Mesir adalah salah satu negara yang memainkan peranan penting di Timur Tengah pasca Perang Dunia ke 2. Ia termasuk ke dalam salah satu negara yang pertama kali memperoleh kedaulatan di antara negara-negara tetangganya. Secara de yure, Mesir telah mengenyam kedaulatan semenjak 1936 dengan adanya Anglo-Egyptian Treaty walaupun secara de facto, Mesir masih tetap berada di bawah pengaruh Inggris hingga tahun 1952 ketika sebuah pemberontakan oleh militer terjadi dan menggulingkan kekuasaan kerajaan yang berkuasa di waktu itu. Pemimpin pemberontakan tersebut adalah Jendral Muhammad Naguib dan dia dinobatkan menjadi Presiden pertama dari Republik Mesir pada Juni 1953. Kekuasaan Naguib tidaklah lama, pada tahun 1954 ia dipaksa turun oleh Gamal Abdul Nasser, salah satu tokoh militer yang ikut terlibat pada pemberontakan terhadap kerajaan pada tahun 1952.

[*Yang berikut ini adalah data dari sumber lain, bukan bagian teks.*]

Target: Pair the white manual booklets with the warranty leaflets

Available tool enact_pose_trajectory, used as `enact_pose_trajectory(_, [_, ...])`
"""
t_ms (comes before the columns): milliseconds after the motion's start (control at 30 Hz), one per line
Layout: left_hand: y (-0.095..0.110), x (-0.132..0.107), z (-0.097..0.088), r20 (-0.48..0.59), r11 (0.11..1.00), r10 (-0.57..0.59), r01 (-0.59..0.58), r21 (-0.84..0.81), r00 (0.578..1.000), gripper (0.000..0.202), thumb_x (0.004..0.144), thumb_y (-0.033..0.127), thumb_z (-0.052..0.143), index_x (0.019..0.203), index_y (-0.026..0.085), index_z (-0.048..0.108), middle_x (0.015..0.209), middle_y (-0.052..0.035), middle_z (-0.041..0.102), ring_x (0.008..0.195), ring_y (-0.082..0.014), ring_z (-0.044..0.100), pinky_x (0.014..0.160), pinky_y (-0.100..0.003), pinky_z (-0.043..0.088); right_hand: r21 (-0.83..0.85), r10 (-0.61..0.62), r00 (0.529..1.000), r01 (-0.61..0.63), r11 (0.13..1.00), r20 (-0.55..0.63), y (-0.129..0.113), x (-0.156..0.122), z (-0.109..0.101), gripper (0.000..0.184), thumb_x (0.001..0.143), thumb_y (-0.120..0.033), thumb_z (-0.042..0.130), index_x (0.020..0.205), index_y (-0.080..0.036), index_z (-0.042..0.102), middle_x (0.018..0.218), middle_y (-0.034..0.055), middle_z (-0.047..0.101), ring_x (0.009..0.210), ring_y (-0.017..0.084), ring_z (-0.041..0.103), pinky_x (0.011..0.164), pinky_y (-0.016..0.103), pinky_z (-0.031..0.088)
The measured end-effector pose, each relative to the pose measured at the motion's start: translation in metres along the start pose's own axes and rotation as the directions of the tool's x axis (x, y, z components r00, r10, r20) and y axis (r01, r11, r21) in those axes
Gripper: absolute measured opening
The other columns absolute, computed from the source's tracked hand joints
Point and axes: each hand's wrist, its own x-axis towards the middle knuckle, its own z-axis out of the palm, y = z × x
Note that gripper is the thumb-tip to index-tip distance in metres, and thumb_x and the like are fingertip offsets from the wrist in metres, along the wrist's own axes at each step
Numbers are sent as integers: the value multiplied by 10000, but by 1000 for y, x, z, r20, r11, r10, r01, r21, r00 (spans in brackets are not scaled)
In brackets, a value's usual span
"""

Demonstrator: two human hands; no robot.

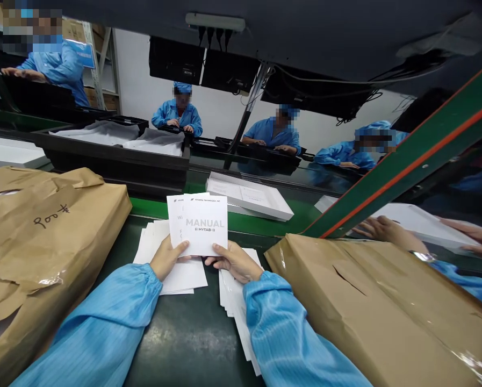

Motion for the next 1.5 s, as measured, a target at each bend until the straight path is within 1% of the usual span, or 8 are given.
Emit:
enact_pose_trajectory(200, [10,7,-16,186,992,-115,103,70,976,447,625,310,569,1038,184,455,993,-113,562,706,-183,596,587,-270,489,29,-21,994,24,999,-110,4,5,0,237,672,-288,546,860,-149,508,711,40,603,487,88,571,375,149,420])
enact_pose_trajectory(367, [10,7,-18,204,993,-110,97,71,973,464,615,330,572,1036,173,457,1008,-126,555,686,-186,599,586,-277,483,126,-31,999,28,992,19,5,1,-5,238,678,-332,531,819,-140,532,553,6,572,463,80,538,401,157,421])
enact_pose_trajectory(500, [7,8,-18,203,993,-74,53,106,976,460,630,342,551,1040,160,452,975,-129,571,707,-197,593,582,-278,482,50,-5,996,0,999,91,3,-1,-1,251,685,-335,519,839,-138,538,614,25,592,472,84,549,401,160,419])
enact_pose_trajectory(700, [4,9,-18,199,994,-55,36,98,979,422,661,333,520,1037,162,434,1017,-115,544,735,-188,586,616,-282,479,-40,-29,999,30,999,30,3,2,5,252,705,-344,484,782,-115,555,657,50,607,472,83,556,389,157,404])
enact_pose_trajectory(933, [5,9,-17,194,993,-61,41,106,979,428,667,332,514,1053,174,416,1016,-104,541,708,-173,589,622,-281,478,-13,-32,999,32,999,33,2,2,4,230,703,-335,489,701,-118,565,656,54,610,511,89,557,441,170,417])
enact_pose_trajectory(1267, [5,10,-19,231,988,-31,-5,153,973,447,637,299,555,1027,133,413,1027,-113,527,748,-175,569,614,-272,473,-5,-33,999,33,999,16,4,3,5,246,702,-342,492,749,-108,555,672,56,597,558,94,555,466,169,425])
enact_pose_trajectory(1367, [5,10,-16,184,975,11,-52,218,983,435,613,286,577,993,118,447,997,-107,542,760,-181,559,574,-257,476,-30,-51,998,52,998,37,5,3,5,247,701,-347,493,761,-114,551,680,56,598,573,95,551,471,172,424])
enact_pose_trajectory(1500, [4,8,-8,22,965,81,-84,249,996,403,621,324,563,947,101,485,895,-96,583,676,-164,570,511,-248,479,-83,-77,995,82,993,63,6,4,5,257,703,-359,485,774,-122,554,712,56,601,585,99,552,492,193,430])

Dalam pemerintahan Gamal Abdul Nasser, Mesir menjadi mercusuar pergerakan di seluruh Timur Tengah. Ia memperkuat Liga Arab dan membuatnya menjadi kekuatan yang diperhitungkan di dunia. Liga Arab secara terang-terangan berani menentang kekuasaan barat di Timur Tengah dan menentang pendudukan Israel atas tanah Palestina yang di dukung oleh Barat serta Amerika Serikat. Gamal Abdul Nasser juga melakukan nasionalisasi terhadap Terusan Suez pada 26 Juli 1956 dan mendesak supaya Inggris mundur dari sana.
Perang Enam Hari terjadi pada tahun 1967 antara Israel dan Mesir yang waktu itu memimpin Liga Arab (United Arab Republic). Perang ini adalah perang terbesar yang terjadi di Timur Tengah semenjak invasi Jerman di bawah Jendral Rommel tahun 1941. Sebanyak lebih dari 50.000 personel Israel dengan lebih dari 300 pesawat dan 800 tank melawan 547.000 pasukan gabungan tentara Mesir, Syiria, Jordania dan Irak dengan peralatan lebih dari 957 pesawat berbagai jenis dan 2500 tank. Perang di mulai dengan serangan udara Israel secara cepat dan menimbulkan kerugian luar baiasa pada ke 4 Angkatan Udara negara-negara arab tersebut. Serangan ini menjadi penting karena supremasi udara kini berada di tangan Israel dan hal tersebut menentukan akhir dari jalannya perang pada seluruhnya. Dalam lima hari berikutya pasukan gabungan Arab mengalami kekalahan terus menerus, bahkan hingga Israel berhasil menduduki sebagian besar Semenanjung Sinai.
Kekalahan Mesir atas nama Liga Arab berdampak besar pada kebijakan luar negeri beberapa tahun selanjutnya. Liga Arab lambat laun membubarkan dirinya, meskipun tidak ada pernyataan resmi yang mengungkapkan demikian. Namun kekuatan mereka di wilayah timur tengah sudah tidak terlalu diperhitungkan lagi. Sebaliknya, kekuatan Israel semakin menjadi-jadi. Tiba-tiba mereka mempunyai kekuatan penting dan menjadi pemain sentral di wilayah tersebut. Mesir terdesak, kemudian dengan adanya perjanjian Camp David, mereka terpakasa harus melaksanakan beberapa point perundingan yang salah satunya adalah menjaga perdamaian dengan Israel dan menyerahkan daerah Sinai dan sekitarnya kepada Israel.
Pengganti Gamal Abdul Nasser, yaitu Anwar Sadat ingin memperbaruhi kekuatan Mesir, salah satunya dengan meluncurkan Perang Oktober atau Ramadhan War untuk merebut kembali wilayah Sinai. Perang ini diluncurkan secara mendadak dan cukup membuat tentara Israel mundur dari wilayah itu. Anwar Sadat kemudian dikenal sebagai seorang pahlawan di seluruh timur tengah. Ia juga meluncurkan slogan Pan Arab yang membakar semangat nasionalisme di seluruh negara-negara arab demi memerangi perjanjian zionist yang akan mengokupasi wilayah palestina.
Meskipun dikenal sebagai pemimpin yang berpengaruh dan disegani, namun karena kedekatannya terhadap dunia kiri membuat Anwar Sadat dibenci oleh kalangan Islam garis keras. Perjanjian dengan Israel di tahun 1979 juga dianggap menyakiti hati sebagian warga Palestina, karena dengan itu berarti ia menjamin kebebasan Israel untuk merebut beberapa wilayah yang tadinya milik Bangsa Palestina.